%%

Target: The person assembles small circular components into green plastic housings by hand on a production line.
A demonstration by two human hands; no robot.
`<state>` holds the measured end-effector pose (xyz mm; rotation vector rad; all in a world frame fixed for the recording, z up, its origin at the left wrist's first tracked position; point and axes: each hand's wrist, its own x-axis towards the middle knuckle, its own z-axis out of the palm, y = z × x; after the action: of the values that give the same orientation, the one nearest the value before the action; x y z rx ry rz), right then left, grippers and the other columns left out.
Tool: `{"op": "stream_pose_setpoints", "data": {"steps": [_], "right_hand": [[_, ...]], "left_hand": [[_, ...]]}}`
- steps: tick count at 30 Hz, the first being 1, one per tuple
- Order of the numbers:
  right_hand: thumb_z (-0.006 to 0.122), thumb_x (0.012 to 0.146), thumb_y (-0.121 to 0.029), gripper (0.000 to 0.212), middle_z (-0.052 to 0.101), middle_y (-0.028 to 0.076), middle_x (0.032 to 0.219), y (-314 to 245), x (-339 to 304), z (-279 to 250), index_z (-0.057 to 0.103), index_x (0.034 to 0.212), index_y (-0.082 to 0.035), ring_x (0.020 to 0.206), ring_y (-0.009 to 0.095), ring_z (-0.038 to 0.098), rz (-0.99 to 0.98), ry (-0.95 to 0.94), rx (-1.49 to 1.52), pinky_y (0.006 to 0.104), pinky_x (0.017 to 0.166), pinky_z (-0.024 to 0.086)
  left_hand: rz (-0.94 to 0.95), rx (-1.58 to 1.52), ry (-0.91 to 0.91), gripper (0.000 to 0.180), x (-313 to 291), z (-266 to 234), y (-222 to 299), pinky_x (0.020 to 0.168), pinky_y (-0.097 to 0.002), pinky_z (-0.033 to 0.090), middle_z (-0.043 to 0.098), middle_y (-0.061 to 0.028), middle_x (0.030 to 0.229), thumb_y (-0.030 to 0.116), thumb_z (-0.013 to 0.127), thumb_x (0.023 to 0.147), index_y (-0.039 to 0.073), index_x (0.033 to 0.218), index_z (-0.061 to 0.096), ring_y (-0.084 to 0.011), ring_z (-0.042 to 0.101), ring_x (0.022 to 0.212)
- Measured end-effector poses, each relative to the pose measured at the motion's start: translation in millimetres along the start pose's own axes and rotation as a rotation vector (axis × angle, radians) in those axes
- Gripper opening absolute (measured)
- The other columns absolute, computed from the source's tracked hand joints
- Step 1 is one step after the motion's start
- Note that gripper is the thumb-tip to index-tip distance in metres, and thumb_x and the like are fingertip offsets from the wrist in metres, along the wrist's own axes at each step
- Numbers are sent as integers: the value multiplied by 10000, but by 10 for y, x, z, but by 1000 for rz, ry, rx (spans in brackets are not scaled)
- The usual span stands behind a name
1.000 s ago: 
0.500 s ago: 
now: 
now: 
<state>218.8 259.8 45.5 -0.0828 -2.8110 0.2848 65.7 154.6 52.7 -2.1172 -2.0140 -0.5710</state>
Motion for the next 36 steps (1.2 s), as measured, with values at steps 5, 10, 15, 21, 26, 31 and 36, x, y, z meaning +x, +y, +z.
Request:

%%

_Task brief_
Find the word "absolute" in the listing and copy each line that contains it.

_Expected output_
- Gripper opening absolute (measured)
- The other columns absolute, computed from the source's tracked hand joints

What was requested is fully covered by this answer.